D’Amici’s is a chain bakery founded in 1993, with locations in Lynn, Melrose, and Reading. It was owned by the Toretta family until December 2017 when it was sold to Sandrine Coyer, who used the company’s Facebook page to announce that they were closing all of their locations yesterday.

As you can see, they’re portraying themselves as the victims here, even though they must’ve known this was coming for quite some time and couldn’t be bothered to tell their employees or customers.
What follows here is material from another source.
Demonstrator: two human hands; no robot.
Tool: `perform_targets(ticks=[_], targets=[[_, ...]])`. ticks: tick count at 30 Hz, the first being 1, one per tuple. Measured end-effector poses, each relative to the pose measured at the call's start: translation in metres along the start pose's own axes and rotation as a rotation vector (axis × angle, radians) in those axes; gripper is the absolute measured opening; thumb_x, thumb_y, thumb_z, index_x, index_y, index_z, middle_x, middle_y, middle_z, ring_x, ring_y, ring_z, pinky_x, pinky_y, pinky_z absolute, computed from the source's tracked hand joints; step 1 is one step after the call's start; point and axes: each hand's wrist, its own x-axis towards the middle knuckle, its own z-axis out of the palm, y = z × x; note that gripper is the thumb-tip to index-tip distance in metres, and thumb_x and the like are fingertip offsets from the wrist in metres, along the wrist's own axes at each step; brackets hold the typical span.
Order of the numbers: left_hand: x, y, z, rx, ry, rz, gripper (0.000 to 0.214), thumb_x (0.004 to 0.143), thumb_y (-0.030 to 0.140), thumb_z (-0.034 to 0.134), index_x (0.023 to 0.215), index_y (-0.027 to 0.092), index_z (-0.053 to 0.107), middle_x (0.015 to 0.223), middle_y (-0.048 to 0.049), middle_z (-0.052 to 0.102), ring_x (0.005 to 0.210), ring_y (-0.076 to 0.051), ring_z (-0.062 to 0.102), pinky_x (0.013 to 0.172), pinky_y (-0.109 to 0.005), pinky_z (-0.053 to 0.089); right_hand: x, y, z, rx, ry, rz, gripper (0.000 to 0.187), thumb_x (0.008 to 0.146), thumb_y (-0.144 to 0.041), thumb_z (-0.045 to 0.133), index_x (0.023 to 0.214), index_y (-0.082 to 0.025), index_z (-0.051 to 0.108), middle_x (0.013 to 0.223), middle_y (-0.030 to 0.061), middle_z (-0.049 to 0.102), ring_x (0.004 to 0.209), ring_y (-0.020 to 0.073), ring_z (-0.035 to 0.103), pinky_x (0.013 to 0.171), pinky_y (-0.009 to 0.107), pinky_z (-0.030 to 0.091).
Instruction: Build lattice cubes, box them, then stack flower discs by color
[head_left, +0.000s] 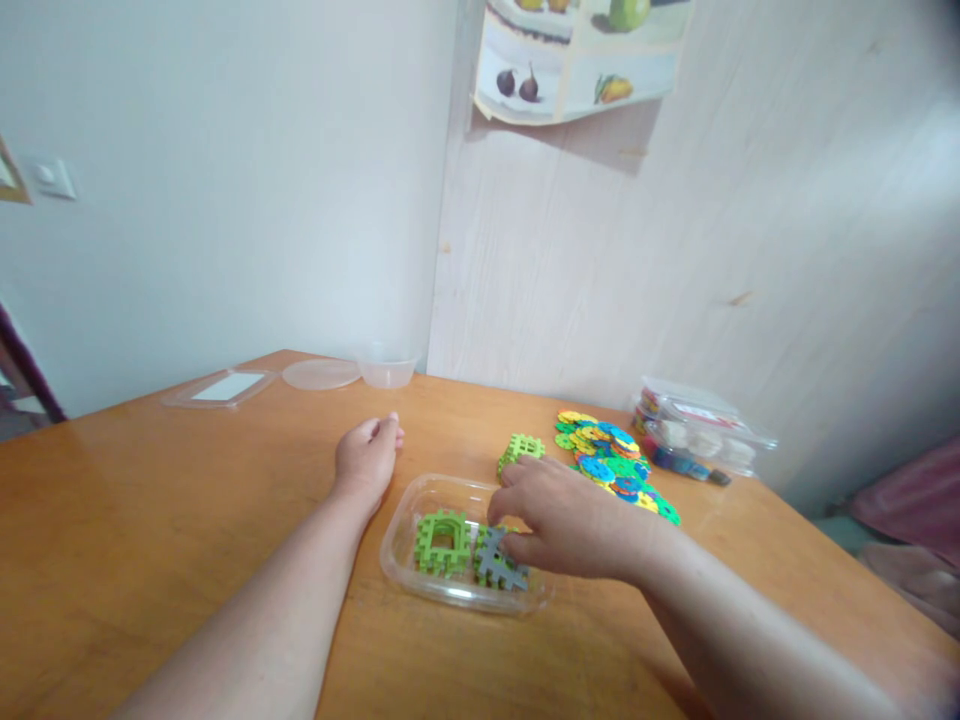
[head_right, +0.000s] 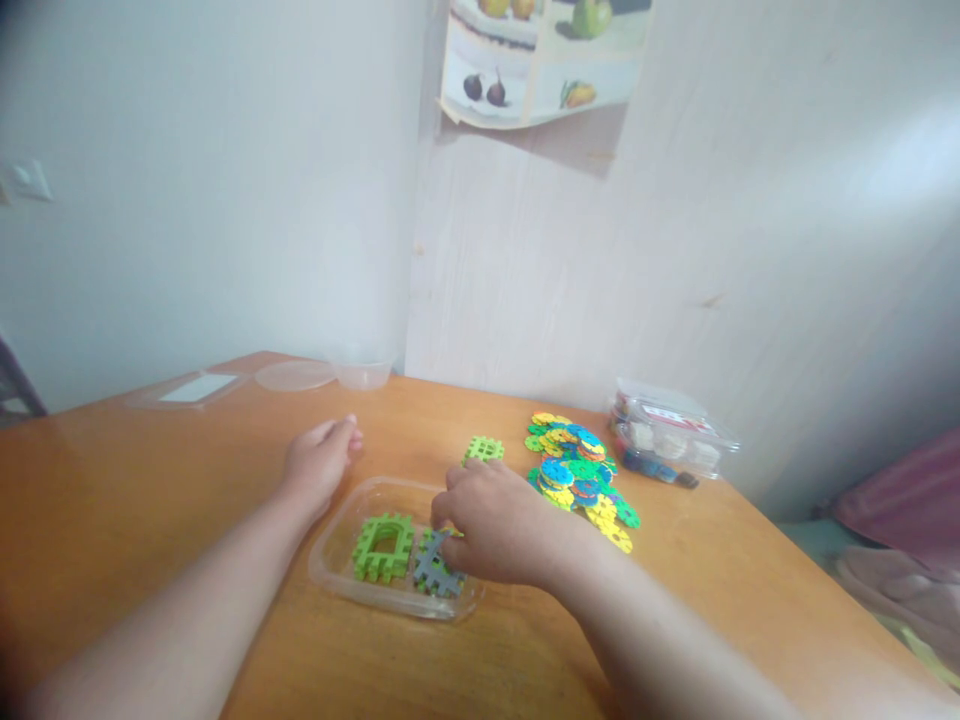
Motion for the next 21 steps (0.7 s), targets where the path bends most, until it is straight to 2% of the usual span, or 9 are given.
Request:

They happily took money for orders they knew they wouldn’t be able to fill though.

They’ve gotten some bad reviews on their Facebook page since new ownership came on board.

And they couldn’t be bothered to tell their dozens of employees at any of their three locations, because they likely wanted productive employees instead of a bunch of people who knew they wouldn’t be there for much longer.

According to the Lynn Item Live an employee they spoke with said that paychecks have been bouncing.

And instead of treating their employees with respect by giving them the opportunity to find new jobs before the holidays, they instead elected to to write “sorry we are closed out of business” and sent them text messages at 4 AM on Monday.

Video surveillance Salty Sandine clearing out the cash register on Sunday night in Melrose has been posted as well.

Previous ownership is upset about it, since the family business they built for two decades was destroyed in less than two years.

Sources are saying that the new owners had no idea how to run an Italian bakery, they were buying supplies from Market Basket, reusing parchment paper, and freezing cakes for months.

Yet here’s Sandrine Coyer not only playing the victim, but blaming the successful owners she purchased the business from. According to her she “discovered things had been hidden from us.” But she doesn’t mention what those things are, or how they were overlooked when she bought. Funny, the business seemed to be thriving since 1993 under their ownership.

Nevertheless she insists that she poured everything she had into the business, and it’s not her fault because there were “no alternatives.” I understand that businesses fail, but not letting your employees know and defrauding customers on the way out is a scumbag thing to do. They had alternatives, they just chose not to pursue them because she was too busy writing handwritten signs and clearing out the cash registers.